Bio


Wei Ting graduated from University Malaya under the Department of Biomedical Engineering (Bachelor & Master's).Apart from multidisciplinary (tissue engineering, medical imaging, computational biology) research experience, she has worked in startups, industry, clinics, and medical centres with exposure to rehabilitation robotics, TCM in fertility, and clinical trials. 

Her past undergraduate research experience includes
1. Dr Belinda Murphy’s Tissue Engineering Lab to assist in cell culturing and cytotoxicity testing
2. Asian Cardiac Laboratory under Dr Lim Einly for medical imaging-based investigation of flow energetics and vortex parameters in heart attack patients

For master's research, funded under Newton Advanced Fellowship in collaboration with Imperial College London’s Prof Xu group and UTM's Dr Mohd Jamil’s group.
1. Research focus: investigating the risk factor of distal stent induced new entry in aortic dissection patients using both simplified and patient-specific models.
2. Presented in local and international conference, published peer review studies and has reviewed paper relevant to the project.

With curiosity for knowledge, arts, philosophy, and the sciences, she often diving into new fields, moves across disciplines, and combines several areas of knowledge.

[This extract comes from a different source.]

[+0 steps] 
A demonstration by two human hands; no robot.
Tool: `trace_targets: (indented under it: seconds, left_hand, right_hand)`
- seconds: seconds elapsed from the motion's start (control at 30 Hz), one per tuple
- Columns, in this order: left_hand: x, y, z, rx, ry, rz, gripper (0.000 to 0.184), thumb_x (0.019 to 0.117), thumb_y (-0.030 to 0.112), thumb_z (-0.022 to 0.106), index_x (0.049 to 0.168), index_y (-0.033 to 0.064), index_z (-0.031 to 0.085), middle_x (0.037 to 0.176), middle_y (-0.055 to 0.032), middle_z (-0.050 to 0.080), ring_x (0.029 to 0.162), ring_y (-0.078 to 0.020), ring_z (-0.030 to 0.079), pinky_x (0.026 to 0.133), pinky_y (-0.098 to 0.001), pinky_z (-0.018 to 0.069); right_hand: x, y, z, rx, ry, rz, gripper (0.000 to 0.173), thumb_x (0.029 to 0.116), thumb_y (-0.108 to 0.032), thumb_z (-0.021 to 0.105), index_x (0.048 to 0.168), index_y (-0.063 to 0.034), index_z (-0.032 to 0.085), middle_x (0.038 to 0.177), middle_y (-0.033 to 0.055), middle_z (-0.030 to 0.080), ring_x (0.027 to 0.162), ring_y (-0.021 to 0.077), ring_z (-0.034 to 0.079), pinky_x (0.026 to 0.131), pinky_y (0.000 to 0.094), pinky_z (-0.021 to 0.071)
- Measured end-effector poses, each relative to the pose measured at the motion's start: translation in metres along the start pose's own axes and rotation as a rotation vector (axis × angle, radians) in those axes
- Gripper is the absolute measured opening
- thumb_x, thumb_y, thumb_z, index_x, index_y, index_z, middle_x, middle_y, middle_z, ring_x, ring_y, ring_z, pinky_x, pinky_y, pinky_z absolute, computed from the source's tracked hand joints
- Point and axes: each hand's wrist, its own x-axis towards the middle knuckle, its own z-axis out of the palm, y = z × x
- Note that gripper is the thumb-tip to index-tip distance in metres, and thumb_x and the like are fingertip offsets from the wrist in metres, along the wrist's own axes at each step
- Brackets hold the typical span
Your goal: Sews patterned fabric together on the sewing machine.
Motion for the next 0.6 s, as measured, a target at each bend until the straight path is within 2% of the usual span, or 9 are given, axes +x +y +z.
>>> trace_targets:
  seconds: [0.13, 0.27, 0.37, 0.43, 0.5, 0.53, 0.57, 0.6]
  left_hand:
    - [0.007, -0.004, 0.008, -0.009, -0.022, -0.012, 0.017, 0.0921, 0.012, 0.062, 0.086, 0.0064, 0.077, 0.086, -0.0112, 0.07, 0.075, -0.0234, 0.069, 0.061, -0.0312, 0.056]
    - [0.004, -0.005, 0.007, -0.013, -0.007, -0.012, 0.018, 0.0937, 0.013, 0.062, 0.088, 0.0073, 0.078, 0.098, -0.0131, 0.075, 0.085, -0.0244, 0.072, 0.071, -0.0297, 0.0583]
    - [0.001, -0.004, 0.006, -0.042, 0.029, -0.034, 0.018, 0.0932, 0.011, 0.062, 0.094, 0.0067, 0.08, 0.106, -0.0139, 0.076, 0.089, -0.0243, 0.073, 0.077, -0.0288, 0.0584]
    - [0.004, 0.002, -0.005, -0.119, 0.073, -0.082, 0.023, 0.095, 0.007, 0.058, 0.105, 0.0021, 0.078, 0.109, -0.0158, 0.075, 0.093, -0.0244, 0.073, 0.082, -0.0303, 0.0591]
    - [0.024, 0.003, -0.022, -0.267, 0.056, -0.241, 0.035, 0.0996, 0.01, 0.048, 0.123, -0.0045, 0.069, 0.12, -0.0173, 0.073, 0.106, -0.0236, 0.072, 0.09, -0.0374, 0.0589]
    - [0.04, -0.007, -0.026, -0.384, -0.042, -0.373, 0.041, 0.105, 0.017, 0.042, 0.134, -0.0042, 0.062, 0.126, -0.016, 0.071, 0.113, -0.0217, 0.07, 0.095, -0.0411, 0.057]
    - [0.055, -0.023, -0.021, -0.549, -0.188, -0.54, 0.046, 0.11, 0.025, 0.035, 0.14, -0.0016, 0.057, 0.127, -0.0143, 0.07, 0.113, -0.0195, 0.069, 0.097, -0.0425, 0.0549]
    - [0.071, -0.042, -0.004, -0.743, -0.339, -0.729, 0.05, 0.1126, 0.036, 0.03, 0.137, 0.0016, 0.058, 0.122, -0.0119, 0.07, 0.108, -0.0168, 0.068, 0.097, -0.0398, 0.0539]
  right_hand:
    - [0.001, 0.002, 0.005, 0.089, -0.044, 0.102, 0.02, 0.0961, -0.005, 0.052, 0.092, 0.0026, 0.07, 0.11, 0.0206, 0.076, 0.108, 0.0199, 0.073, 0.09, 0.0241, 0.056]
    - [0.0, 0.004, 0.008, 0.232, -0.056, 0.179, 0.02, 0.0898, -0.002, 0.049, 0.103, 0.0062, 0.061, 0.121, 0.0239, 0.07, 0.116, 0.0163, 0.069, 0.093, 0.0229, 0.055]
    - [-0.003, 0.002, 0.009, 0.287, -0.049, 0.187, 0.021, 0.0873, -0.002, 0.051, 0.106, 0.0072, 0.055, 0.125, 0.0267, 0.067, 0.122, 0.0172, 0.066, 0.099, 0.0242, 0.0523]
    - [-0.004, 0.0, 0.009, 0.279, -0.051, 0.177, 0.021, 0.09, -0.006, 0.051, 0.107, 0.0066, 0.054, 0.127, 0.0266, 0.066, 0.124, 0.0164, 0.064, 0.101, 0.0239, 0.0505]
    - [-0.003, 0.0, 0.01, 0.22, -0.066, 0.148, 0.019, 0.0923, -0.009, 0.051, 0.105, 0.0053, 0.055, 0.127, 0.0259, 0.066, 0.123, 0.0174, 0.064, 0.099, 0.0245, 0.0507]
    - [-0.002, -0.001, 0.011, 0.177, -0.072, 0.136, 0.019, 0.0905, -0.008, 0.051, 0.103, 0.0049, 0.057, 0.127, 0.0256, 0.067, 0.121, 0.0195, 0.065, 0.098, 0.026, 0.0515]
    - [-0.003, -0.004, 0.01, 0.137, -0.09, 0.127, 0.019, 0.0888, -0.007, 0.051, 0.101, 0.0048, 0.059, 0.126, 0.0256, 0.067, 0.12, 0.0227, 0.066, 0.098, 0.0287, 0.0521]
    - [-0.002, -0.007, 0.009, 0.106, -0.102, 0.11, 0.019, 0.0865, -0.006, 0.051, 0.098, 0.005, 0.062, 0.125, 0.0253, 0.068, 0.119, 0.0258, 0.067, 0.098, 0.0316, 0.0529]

She gained both lab-based and computational skills, for example: bioinformatics, pharmacokinetic modelling, cell staining, confocal microscopy, FRET cell transfection, live cell imaging, image processing, high-performance computing, quantum algorithms, etc. At MSU, she is part of the Tau Beta Pi National Honor Society and Cloud Computing Foundations (CCF) Program. For the cloud program, her interest is to incorporate quantum advantage to apply hybrid computational quantum-classical framework for small molecule drug development.

Wei Ting has been active in learning more about different facets of medicine and often engages with researchers and physicians. She has gained familiarity with neurological disease (e.g. autism, Parkinson's, and Alzheimer's) from different perspectives (e.g., rehabilitation robotics, brain simulation, and psychiatry. She is invited to join the Neurobehavior and Neuroscience Methods Workshop (SPrINT/Stanford) in 2026.